论文通过分析“算法言语”这一高风险在线环境中的人类语言活动,揭示了LLM在理解和生成真实人类语言方面的局限性。这一案例研究有力地支持了论文的核心论点,即LLM无法完全模拟人类的语言能力。

🎯 应用场景

该研究成果可应用于指导人们更理性地看待大型语言模型的能力,避免过度依赖或误用。同时,该研究也为未来人工智能研究提供了新的方向,即更加注重语言的具身性、参与性和不稳定性,从而开发出更符合人类需求的智能系统。此外,该研究对于理解人机交互、社交媒体分析等领域也具有一定的参考价值。

📄 摘要(原文)

In this paper we argue that key, often sensational and misleading, claims regarding linguistic capabilities of Large Language Models (LLMs) are based on at least two unfounded assumptions; the assumption of language completeness and the assumption of data completeness. Language completeness assumes that a distinct and complete thing such as a natural language' exists, the essential characteristics of which can be effectively and comprehensively modelled by an LLM. The assumption of data completeness relies on the belief that a language can be quantified and wholly captured by data.
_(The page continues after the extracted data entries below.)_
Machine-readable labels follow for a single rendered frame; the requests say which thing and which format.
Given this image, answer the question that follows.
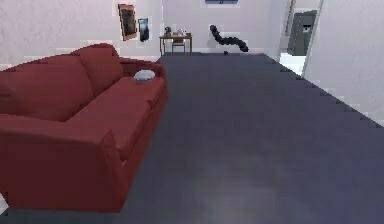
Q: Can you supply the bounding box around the small dark framed picture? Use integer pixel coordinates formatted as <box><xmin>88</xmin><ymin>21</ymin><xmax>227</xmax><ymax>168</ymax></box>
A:
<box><xmin>137</xmin><ymin>17</ymin><xmax>150</xmax><ymax>43</ymax></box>

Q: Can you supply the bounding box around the grey fridge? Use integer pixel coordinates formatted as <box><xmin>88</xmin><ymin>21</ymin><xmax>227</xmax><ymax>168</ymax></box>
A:
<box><xmin>286</xmin><ymin>9</ymin><xmax>318</xmax><ymax>57</ymax></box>

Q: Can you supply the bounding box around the blue window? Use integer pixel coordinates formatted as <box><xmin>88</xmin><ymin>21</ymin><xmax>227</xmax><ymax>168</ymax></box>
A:
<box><xmin>204</xmin><ymin>0</ymin><xmax>239</xmax><ymax>5</ymax></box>

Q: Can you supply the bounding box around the black lounge chair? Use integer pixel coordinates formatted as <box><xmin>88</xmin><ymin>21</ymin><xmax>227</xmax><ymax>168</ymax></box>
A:
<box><xmin>209</xmin><ymin>24</ymin><xmax>250</xmax><ymax>56</ymax></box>

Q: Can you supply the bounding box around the red sofa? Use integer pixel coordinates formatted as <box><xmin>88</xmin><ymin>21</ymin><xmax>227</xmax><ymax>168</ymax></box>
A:
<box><xmin>0</xmin><ymin>42</ymin><xmax>169</xmax><ymax>214</ymax></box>

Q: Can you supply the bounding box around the grey round dish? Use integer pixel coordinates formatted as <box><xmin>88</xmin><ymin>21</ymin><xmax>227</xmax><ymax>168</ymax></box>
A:
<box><xmin>133</xmin><ymin>69</ymin><xmax>157</xmax><ymax>83</ymax></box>

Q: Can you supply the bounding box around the brown framed picture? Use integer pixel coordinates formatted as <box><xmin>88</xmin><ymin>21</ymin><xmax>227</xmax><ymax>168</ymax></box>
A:
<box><xmin>117</xmin><ymin>3</ymin><xmax>139</xmax><ymax>42</ymax></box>

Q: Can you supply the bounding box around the brown wooden side table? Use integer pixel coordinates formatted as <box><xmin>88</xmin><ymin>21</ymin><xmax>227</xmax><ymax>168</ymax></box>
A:
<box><xmin>158</xmin><ymin>33</ymin><xmax>194</xmax><ymax>56</ymax></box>

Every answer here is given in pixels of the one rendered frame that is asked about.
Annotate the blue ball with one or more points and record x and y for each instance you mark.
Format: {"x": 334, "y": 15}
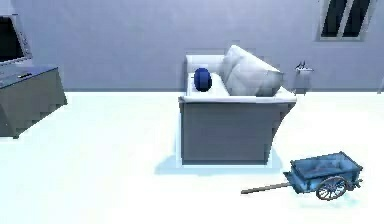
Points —
{"x": 202, "y": 79}

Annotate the white armchair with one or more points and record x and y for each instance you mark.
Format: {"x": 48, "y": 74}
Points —
{"x": 226, "y": 130}

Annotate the white cushion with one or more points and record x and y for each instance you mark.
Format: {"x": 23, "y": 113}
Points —
{"x": 248, "y": 73}

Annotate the blue toy cart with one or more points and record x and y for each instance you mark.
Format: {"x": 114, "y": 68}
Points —
{"x": 320, "y": 173}

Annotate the grey cabinet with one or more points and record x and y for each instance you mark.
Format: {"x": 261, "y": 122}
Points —
{"x": 30, "y": 96}

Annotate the black remote control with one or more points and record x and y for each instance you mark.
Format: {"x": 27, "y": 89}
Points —
{"x": 25, "y": 75}

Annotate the dark window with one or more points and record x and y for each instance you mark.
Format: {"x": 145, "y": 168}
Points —
{"x": 345, "y": 18}

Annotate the black television set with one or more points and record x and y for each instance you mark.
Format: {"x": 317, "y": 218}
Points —
{"x": 10, "y": 40}

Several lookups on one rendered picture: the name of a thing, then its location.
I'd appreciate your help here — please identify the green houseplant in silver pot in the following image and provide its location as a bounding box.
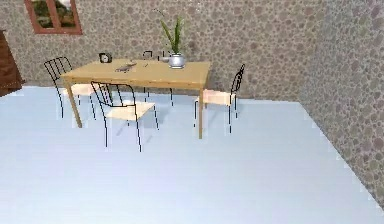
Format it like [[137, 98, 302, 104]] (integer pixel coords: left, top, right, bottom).
[[152, 8, 187, 70]]

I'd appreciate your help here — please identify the light wooden dining table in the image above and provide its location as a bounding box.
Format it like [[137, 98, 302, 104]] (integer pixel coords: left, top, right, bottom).
[[60, 60, 212, 140]]

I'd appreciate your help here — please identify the red-framed window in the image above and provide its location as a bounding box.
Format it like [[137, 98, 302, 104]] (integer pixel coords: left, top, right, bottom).
[[23, 0, 83, 36]]

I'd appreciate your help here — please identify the black alarm clock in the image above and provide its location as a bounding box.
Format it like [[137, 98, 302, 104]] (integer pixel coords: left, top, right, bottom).
[[98, 52, 113, 64]]

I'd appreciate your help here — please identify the grey flat vase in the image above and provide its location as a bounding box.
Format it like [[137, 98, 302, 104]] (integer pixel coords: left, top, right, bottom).
[[114, 61, 138, 73]]

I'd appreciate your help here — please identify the black wire chair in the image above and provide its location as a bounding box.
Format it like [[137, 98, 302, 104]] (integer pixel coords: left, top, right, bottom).
[[90, 80, 160, 153], [43, 56, 98, 121], [142, 50, 175, 108], [193, 63, 246, 135]]

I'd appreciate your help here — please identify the dark brown wooden cupboard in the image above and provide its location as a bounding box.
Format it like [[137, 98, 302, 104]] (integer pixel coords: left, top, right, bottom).
[[0, 29, 26, 98]]

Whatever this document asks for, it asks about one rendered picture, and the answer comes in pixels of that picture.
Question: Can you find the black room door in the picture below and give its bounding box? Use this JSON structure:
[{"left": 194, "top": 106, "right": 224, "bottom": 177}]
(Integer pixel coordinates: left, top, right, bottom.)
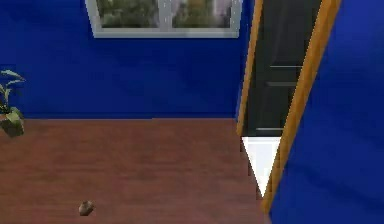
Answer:
[{"left": 242, "top": 0, "right": 324, "bottom": 138}]

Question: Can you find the green house plant in pot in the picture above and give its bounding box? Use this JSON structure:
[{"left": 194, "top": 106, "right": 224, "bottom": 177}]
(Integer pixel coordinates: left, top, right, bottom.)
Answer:
[{"left": 0, "top": 69, "right": 27, "bottom": 138}]

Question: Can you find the orange wooden door frame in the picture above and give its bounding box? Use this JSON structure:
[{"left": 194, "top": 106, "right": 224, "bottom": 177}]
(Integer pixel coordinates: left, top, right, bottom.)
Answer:
[{"left": 236, "top": 0, "right": 343, "bottom": 215}]

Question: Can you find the small brown lump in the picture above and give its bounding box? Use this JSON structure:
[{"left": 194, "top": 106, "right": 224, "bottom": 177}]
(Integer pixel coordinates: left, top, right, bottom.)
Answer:
[{"left": 78, "top": 200, "right": 96, "bottom": 217}]

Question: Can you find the grey framed window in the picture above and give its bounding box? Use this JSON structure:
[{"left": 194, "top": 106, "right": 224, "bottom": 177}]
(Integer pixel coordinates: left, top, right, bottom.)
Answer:
[{"left": 84, "top": 0, "right": 244, "bottom": 39}]
Work within the enactive approach to cognitive science makes clear that, rather than a distinct and complete thing, language is a means or way of acting. Languaging is not the kind of thing that can admit of a complete or comprehensive modelling. From an enactive perspective we identify three key characteristics of enacted language; embodiment, participation, and precariousness, that are absent in LLMs, and likely incompatible in principle with current architectures. We argue that these absences imply that LLMs are not now and cannot in their present form be linguistic agents the way humans are. We illustrate the point in particular through the phenomenon ofalgospeak', a recently described pattern of high stakes human language activity in heavily controlled online environments. On the basis of these points, we conclude that sensational and misleading claims about LLM agency and capabilities emerge from a deep misconception of both what human language is and what LLMs are.